Mr Howard was seeking Cabinet backing for an amendment to the Criminal Justice Bill, which is currently passing through the House of Commons, which would stipulate that 'life means life' for some convicted killers.
Although Mr Howard had written to the Prime Minister looking for support, John Major was not at last night's meeting, which is believed to have comprised ministers with an interest in the criminal justice system, such as Lord Mackay of Clashfern, the Lord Chancellor.
It is believed that one of the reasons for the idea's rejection was the problem of creating a small class of prisoners who would have nothing to lose. Opposition in the House of Lords from judges, who might see it as interference in judicial discretion to recommend sentences, may have been another factor.
Nevertheless, sources suggested that, in the future, Mr Howard will use his quasi-judicial role in considering individual release dates for police killers 'very, very carefully' to ensure that they are not released until they are very old or infirm.
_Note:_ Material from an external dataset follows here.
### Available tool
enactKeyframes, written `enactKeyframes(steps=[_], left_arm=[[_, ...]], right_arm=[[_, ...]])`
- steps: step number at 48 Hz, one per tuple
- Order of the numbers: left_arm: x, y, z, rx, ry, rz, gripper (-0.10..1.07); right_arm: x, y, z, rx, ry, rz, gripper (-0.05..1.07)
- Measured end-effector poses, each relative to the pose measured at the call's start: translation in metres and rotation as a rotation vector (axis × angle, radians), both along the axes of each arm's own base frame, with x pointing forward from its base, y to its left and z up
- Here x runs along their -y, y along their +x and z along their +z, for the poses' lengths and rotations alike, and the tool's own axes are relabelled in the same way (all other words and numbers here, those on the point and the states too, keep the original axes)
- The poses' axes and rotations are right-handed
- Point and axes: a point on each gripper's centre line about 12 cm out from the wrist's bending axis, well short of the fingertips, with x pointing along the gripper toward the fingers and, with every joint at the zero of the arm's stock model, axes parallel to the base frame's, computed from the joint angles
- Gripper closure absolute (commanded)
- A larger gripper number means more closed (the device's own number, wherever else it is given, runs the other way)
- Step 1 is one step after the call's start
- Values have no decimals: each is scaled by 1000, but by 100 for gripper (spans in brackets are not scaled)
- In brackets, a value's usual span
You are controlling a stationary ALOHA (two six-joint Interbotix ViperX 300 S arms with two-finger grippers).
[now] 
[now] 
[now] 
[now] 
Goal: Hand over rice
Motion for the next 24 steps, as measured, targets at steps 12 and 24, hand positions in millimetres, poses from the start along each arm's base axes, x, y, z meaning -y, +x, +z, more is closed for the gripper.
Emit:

The current minimum sentence is 20 years.
His move was in response to concern about the number of murders of police officers and the rise in serious attacks on them in recent years. Although yesterday's rejection will be seen as another defeat for Mr Howard on top of the destruction of much of the Police Bill in the Lords, he knows he has won favour among the police and many Tory backbenchers for his attempt.
Mr Howard is still considering whether or not to introduce another amendment to the Bill giving police powers to conduct pre-emptive stop and search operations in areas where they have intelligence about criminal activity.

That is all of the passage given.